If you cancel an operation you just hint that it is done, especially in long running tasks you have to implement the logic yourself. If you cancel something the dependencies will consider the task finished and run no problem.

So what you need to do is have some kind of a global synced variable that you set and get in a synced fashion and that should capture your logic. Your running operations should check that variable periodically and at critical points and exit themselves. Please don't use actual global but use some common variable that all processes can access - I presume you will be comfortable in implementing this?

Cancel is not a magic bullet that stop the operation from running, it is merely a hint to the scheduler that allows it to optimise stuff. Cancel you must do yourself.

This is explanation, I can give sample implementation of it but I think you are able to do that on your own looking at the code?

EDIT

If you have a lot of blocks that are dependent and execute sequentially you do not even need an operation queue or you only need a serial (1 operation at a time) queue. If the blocks execute sequentially but are very different then you need to rather work on the logic of NOT adding new blocks once the condition fails.

EDIT 2

Just some idea on how I suggest you tackle this.
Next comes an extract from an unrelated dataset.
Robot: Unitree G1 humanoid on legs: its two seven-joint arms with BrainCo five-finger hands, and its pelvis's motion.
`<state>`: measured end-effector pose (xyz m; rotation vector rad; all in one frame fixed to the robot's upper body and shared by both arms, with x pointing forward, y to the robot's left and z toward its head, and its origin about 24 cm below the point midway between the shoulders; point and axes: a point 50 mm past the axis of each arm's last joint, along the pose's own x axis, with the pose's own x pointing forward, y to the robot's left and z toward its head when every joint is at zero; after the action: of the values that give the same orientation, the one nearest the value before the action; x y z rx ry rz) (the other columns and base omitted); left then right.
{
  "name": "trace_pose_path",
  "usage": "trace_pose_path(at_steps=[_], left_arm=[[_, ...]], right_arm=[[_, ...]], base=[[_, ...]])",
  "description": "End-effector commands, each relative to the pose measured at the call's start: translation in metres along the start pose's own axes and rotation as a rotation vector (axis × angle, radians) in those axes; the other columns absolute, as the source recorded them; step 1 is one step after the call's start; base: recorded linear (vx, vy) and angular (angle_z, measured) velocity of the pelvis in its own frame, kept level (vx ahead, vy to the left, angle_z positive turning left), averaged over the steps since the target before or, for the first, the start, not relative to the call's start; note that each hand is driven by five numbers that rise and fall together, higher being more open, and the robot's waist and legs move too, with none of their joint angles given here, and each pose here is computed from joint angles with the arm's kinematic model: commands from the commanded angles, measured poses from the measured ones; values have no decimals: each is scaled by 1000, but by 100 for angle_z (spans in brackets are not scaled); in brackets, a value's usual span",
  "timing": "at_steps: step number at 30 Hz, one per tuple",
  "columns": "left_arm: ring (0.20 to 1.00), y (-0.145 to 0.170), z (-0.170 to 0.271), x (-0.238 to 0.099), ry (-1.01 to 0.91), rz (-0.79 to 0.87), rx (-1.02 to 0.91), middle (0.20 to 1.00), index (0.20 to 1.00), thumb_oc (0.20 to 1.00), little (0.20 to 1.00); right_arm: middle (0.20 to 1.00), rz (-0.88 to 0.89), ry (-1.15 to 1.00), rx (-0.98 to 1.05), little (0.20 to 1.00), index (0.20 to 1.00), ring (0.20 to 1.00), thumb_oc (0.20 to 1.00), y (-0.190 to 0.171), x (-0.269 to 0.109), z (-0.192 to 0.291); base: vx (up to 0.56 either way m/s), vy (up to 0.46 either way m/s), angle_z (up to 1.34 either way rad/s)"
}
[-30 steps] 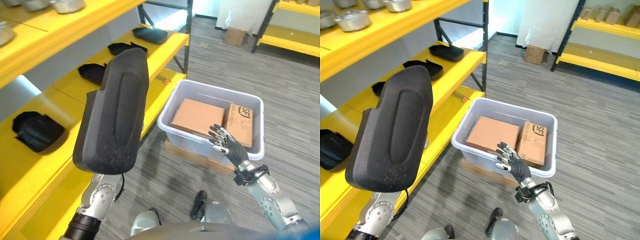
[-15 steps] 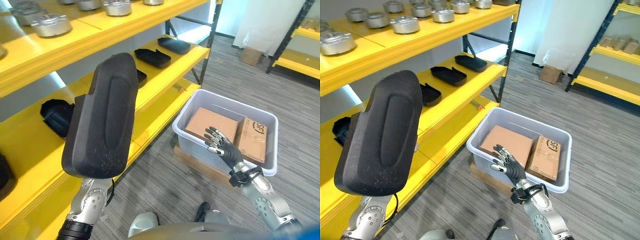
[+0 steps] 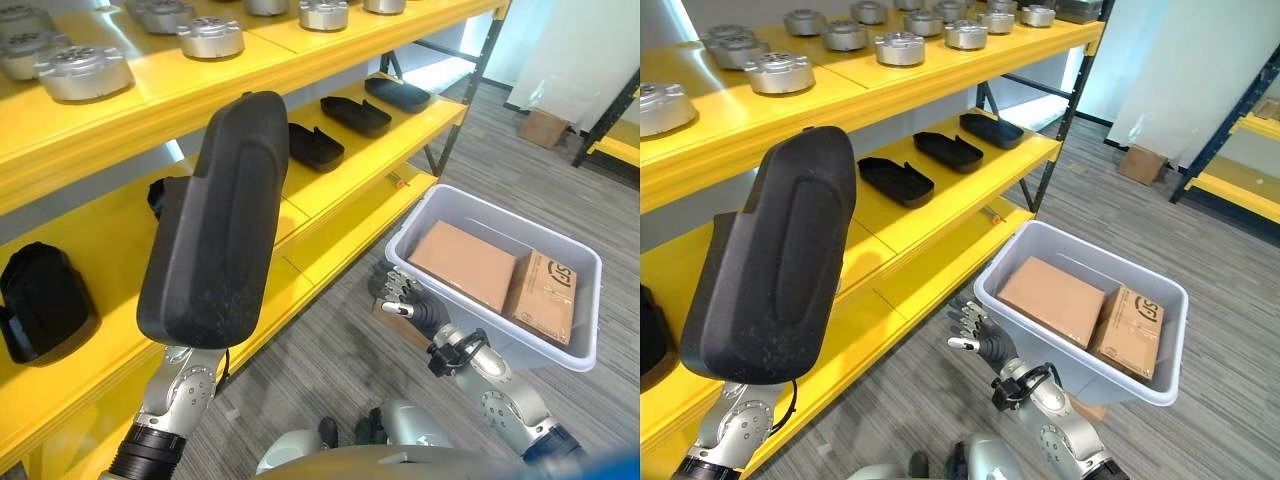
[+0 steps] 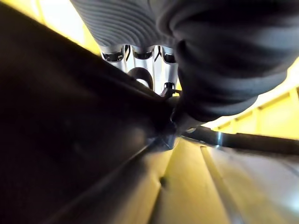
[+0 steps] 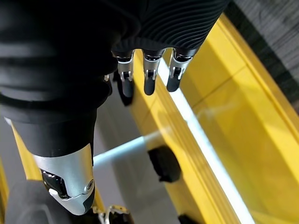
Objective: Move parts from the plastic box to the shelf.
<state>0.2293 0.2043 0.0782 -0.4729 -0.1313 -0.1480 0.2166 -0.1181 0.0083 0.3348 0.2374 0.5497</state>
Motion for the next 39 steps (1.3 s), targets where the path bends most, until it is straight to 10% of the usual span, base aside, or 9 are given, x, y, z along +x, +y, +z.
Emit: trace_pose_path(at_steps=[1,39], left_arm=[[200,-17,34,0,-172,-102,1,200,200,200,200],[200,-15,48,14,-238,-81,16,200,200,200,200]], right_arm=[[1000,53,-83,-42,1000,1000,1000,1000,2,8,21],[1000,-144,-127,28,1000,1000,1000,1000,-24,-10,18]], base=[[-119,-177,-15],[-29,156,43]])
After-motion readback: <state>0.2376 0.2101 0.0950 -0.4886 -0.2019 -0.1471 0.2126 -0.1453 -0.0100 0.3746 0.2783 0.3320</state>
Of course detail matters but this is also a nice and direct way of doing it. This is sort of pseudo code so don't get lost in the syntax.
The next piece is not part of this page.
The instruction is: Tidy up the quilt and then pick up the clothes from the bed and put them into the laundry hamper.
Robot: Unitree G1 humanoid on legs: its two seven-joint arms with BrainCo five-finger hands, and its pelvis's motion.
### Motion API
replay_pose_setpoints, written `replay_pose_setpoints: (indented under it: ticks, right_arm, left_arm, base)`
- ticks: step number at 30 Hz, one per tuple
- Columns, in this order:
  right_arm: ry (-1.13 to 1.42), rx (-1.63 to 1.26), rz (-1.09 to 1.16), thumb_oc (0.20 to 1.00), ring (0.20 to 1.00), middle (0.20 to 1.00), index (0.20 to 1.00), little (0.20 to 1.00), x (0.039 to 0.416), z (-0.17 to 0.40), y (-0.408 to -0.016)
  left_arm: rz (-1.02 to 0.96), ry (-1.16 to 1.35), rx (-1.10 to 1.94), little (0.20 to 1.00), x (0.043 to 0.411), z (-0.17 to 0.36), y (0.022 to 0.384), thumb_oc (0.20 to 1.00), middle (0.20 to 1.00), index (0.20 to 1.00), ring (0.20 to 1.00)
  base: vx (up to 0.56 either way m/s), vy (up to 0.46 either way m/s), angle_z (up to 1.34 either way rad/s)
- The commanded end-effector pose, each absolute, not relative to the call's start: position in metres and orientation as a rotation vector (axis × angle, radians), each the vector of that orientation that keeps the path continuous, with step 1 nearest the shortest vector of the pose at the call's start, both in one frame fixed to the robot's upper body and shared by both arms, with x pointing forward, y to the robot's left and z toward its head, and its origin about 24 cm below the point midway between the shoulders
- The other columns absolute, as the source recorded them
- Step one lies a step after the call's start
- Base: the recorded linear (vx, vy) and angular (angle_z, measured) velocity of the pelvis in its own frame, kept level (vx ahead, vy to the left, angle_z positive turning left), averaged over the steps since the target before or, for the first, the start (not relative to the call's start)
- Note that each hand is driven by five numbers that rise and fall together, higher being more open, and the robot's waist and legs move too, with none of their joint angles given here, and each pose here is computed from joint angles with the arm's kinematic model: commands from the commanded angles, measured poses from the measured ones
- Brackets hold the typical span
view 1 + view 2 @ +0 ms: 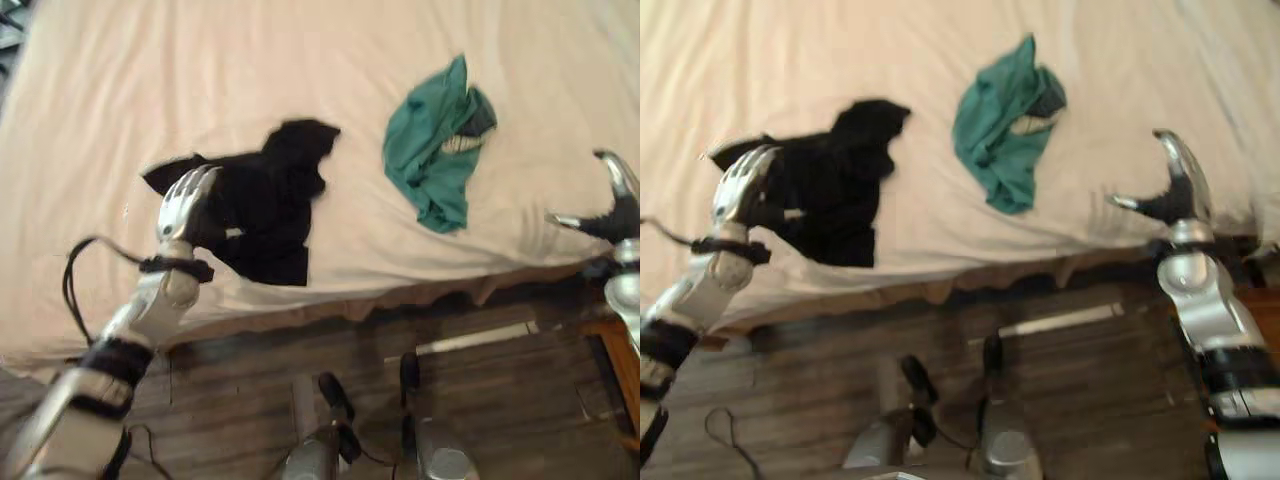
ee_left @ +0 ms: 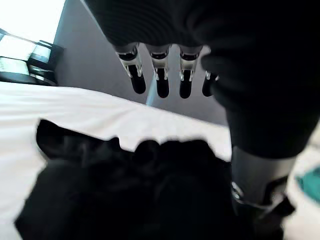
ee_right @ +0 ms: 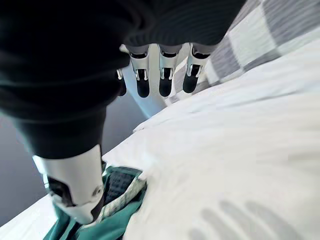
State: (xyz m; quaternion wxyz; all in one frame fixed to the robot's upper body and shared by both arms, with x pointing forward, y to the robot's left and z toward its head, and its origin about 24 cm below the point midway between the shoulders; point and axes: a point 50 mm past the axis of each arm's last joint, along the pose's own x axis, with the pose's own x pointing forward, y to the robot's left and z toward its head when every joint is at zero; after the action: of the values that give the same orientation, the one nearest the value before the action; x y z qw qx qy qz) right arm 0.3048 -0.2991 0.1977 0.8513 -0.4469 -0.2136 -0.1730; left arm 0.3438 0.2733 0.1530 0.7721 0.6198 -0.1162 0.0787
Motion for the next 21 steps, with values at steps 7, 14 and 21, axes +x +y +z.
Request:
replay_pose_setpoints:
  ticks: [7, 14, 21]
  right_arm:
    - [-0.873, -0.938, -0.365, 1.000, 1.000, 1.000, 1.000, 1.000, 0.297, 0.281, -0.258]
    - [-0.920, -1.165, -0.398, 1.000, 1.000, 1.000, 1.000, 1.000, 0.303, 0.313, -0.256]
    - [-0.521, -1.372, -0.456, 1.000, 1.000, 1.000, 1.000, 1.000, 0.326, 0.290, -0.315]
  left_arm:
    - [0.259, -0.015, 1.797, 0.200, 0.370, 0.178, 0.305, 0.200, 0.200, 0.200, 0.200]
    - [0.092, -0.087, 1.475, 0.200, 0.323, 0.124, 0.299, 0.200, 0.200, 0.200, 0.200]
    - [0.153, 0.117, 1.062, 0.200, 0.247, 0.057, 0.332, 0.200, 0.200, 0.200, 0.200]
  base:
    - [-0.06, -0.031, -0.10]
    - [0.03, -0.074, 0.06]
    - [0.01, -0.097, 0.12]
// Do it all in a class if possible, not subclass of NSOpQueue
class A

  // Members
  queue

  // job1
  synced state cancel1    // eg triggered by UI
  synced state counter1
  state calc1 that job 1 calculates (and job 2 needs)

  synced state cancel2
  synced state counter2
  state calc2 that job 2 calculated (and job 3 needs)
  ...

start
  start on queue

    schedule job1.1 on (any) queue
       periodically check cancel1 and exit
       update calc1
       when done or exit increase counter1

    schedule job1.2 on (any) queue
       same
    schedule job1.3
       same

  wait on counter1 to reach 0
  check cancel1 and exit early

  // When you get here nothing has been cancelled and
  // all you need for job2 is calculated and ready as
  // state1 in the class.
  // This is why state1 need not be synced as it is
  // (potentially) written by job1 and read by job2
  // so no concurrent access.

    schedule job2.1 on (any) queue

   and so on

This is to me most direct and ready for future development way of doing it. Easy to maintain and understand and so on.

EDIT 3

Reason I like and prefer this is because it keeps all your interdependent logic in one place and it is easy to later add to it or calibrate it if you need finer control.

Reason I prefer this to e.g. subclassing NSOp is that then you spread out this logic into a number of already complex subclasses and also you loose some control. Here you only schedule stuff after you've tested some condition and know that the next batch needs to run. In the alternative you schedule all at once and need additional logic in all subclasses to monitor progress of the task or state of the cancel so it mushrooms quickly.

Subclassing NSOp I'd do if the specific op that run in that subclass needs calibration, but to subclass it to manage the interdependencies adds complexity I recon.

(Probably final) EDIT 4

If you made it this far I am impressed. Now, looking at my proposed piece of (pseudo) code you might see that it is overkill and that you can simplify it considerably. This is because the way it is presented, the different components of the whole task, being task 1, task 2 and so on, appear to be disconnected. If that is the case there are indeed a number of different and simpler ways in which you can do this. In the reference I give a nice way of doing this if all the tasks are the same or very similar or if you have only a single subsubtask (e.g. 1.1) per subtask (e.g. 1) or only a single (sub or subsub) task running at any point in time.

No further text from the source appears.